- _ABOUT THIS TASK_: Your answer must be the listing repeated word for word, without its pictures.

- _SOURCE DATA_:
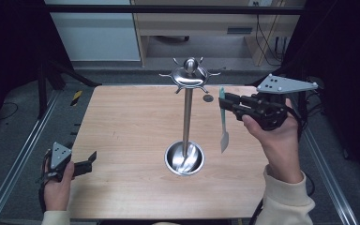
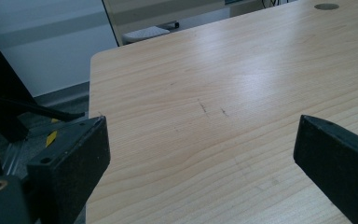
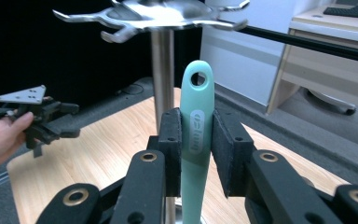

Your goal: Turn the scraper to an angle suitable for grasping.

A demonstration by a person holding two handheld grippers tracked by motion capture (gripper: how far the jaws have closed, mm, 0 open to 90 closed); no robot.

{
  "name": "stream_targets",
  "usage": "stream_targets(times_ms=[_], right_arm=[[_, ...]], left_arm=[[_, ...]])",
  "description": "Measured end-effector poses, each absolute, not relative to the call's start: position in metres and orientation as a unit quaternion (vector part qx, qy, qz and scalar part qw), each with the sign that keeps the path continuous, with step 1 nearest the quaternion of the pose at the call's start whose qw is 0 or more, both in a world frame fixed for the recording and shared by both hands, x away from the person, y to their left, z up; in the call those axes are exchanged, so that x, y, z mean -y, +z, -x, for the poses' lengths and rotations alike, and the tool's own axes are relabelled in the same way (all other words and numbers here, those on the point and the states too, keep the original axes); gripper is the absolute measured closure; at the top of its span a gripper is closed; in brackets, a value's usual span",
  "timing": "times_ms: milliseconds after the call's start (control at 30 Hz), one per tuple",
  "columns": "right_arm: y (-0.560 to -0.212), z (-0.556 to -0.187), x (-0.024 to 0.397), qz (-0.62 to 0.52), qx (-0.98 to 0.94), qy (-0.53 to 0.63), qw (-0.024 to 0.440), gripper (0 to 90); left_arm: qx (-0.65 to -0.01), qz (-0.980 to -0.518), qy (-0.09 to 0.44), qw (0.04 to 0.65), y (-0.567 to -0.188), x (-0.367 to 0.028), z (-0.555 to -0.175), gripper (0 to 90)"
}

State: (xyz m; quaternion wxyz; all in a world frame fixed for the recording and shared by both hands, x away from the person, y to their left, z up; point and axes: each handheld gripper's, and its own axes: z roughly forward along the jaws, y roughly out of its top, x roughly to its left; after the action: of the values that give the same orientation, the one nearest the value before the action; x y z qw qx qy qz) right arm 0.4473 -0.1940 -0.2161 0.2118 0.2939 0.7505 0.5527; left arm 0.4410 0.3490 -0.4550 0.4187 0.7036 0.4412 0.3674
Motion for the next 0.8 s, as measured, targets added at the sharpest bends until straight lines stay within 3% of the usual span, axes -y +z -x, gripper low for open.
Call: stream_targets(times_ms=[800], right_arm=[[-0.21, -0.4374, 0.1839, -0.266, -0.746, 0.576, 0.203, 74.2]], left_arm=[[-0.439, -0.704, 0.367, 0.42, -0.4544, -0.3487, -0.4413, 3.4]])
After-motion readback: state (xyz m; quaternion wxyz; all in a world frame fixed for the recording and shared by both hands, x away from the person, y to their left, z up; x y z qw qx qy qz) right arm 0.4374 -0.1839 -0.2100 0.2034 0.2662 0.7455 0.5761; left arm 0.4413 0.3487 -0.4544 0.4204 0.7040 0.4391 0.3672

- _SOLVED EXERCISE_:
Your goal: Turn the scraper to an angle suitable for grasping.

A demonstration by a person holding two handheld grippers tracked by motion capture (gripper: how far the jaws have closed, mm, 0 open to 90 closed); no robot.

{
  "name": "stream_targets",
  "usage": "stream_targets(times_ms=[_], right_arm=[[_, ...]], left_arm=[[_, ...]])",
  "description": "Measured end-effector poses, each absolute, not relative to the call's start: position in metres and orientation as a unit quaternion (vector part qx, qy, qz and scalar part qw), each with the sign that keeps the path continuous, with step 1 nearest the quaternion of the pose at the call's start whose qw is 0 or more, both in a world frame fixed for the recording and shared by both hands, x away from the person, y to their left, z up; in the call those axes are exchanged, so that x, y, z mean -y, +z, -x, for the poses' lengths and rotations alike, and the tool's own axes are relabelled in the same way (all other words and numbers here, those on the point and the states too, keep the original axes); gripper is the absolute measured closure; at the top of its span a gripper is closed; in brackets, a value's usual span",
  "timing": "times_ms: milliseconds after the call's start (control at 30 Hz), one per tuple",
  "columns": "right_arm: y (-0.560 to -0.212), z (-0.556 to -0.187), x (-0.024 to 0.397), qz (-0.62 to 0.52), qx (-0.98 to 0.94), qy (-0.53 to 0.63), qw (-0.024 to 0.440), gripper (0 to 90); left_arm: qx (-0.65 to -0.01), qz (-0.980 to -0.518), qy (-0.09 to 0.44), qw (0.04 to 0.65), y (-0.567 to -0.188), x (-0.367 to 0.028), z (-0.555 to -0.175), gripper (0 to 90)"
}

State: (xyz m; quaternion wxyz; all in a world frame fixed for the recording and shared by both hands, x away from the person, y to their left, z up; point and axes: each handheld gripper's, and its own axes: z roughly forward along the jaws, y roughly out of its top, x roughly to its left; after the action: of the values that give the same orientation, the one nearest the value before the action; x y z qw qx qy qz) right arm 0.4473 -0.1940 -0.2161 0.2118 0.2939 0.7505 0.5527; left arm 0.4410 0.3490 -0.4550 0.4187 0.7036 0.4412 0.3674
Motion for the next 0.8 s, as measured, targets added at the sharpest bends until straight lines stay within 3% of the usual span, axes -y +z -x, gripper low for open.
Call: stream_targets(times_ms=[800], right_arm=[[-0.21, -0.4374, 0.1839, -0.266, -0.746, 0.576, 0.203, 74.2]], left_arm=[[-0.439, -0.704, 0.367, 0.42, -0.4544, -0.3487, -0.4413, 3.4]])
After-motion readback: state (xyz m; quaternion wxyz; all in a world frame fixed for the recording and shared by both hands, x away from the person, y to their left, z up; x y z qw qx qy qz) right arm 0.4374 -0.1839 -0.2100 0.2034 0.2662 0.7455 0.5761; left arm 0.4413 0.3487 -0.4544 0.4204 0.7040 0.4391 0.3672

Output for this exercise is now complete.